Exercise brief.
Exactly how many lines in this material contain the string "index"? Reply with the number alone.

Data.
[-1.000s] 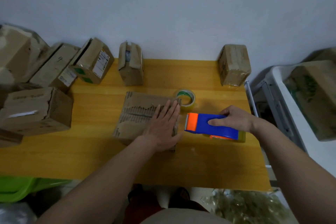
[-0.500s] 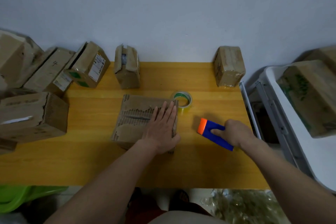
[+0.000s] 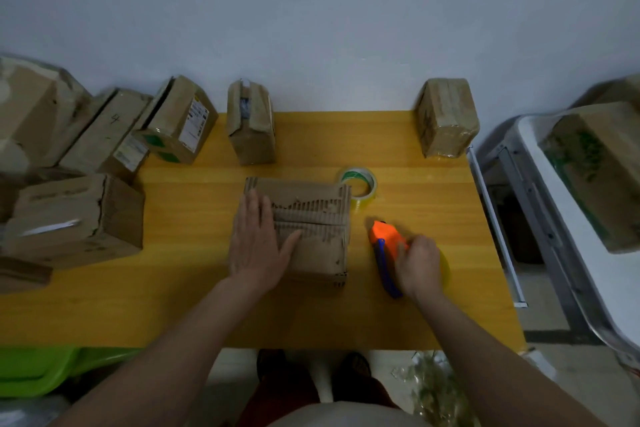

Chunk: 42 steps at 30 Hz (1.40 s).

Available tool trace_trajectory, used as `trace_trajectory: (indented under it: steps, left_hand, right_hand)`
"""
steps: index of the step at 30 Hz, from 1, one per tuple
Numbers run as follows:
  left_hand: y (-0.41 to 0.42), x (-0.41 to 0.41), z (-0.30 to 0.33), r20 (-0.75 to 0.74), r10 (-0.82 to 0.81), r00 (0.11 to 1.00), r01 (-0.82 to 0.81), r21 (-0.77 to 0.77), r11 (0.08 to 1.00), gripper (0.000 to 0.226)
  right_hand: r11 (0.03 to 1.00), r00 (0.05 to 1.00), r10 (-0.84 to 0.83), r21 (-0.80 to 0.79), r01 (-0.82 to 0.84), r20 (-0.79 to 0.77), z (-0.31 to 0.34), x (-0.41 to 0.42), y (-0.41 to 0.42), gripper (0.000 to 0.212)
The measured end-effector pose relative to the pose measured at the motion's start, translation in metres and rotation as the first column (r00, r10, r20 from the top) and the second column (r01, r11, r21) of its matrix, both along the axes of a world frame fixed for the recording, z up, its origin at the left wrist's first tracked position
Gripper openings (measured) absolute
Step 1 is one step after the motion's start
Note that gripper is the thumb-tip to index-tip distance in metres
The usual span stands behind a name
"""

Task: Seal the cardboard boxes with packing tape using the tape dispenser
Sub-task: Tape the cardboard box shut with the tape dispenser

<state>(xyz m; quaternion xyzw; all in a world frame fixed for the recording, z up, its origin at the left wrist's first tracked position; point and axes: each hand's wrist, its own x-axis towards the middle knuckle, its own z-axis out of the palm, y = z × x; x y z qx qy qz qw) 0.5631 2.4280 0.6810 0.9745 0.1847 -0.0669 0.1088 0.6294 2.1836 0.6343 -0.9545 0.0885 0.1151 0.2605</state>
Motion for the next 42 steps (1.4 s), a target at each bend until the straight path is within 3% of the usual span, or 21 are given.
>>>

Solution for this task.
2